Dream State rather is celebrated as “a thrilling ambitious ode to the power of friendship, the weird weather of marriage, and the beauty of impermanence.” Think of a love triangle with a breathtaking backdrop.

And by combining the two, the book worms will come.  

“A couple of friends of mine who’ve been to the [Woods Bay] house said we’re going to have tourists stopping out in front,” concedes Dr. Gordon Noel, owner of the home that was built long ago by his grandfather (if the good doctor’s name rings a bell, he is author of the elegantly composed 2018 memoir, Out of Montana).

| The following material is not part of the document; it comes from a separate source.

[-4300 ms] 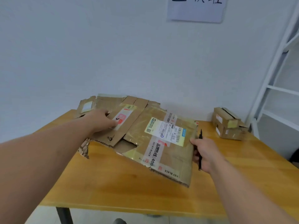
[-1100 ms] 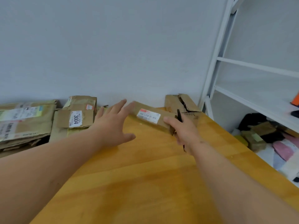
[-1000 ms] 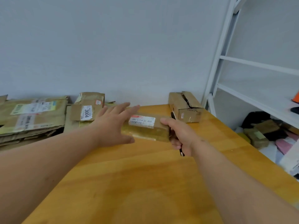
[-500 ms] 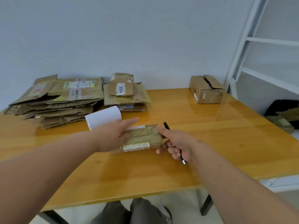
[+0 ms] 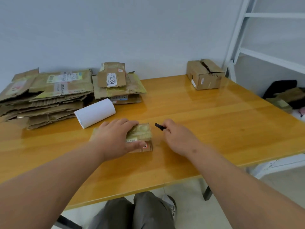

Dr. Noel’s daughter is none other than novelist Katharine Noel, who happens to be married to Puchner, Dream State’s author, and the Baltimore couple has spent countless family vacations in the Woods Bay house. Thus the inspiration for the novel’s setting.

So is the appearance of the house as his son-in-law portrays it in the book?

“Almost everything that he describes in terms of a physical object on the property is accurate,” Dr. Noel tells me. “When our whole family is there there’s seventeen of us. So we created a couple of rooms up on the upper floor that can be used as twin-bed bedrooms and so on, replaced the old kitchen with a new one …

“There’s still not a right angle anyplace in the house,” he adds. “You can just look at [the chimney] and wonder how the hell it’s stood all these years. If it were in an earthquake zone it would be condemned!”

John McCaslin is a longtime journalist and author who lives in Bigfork.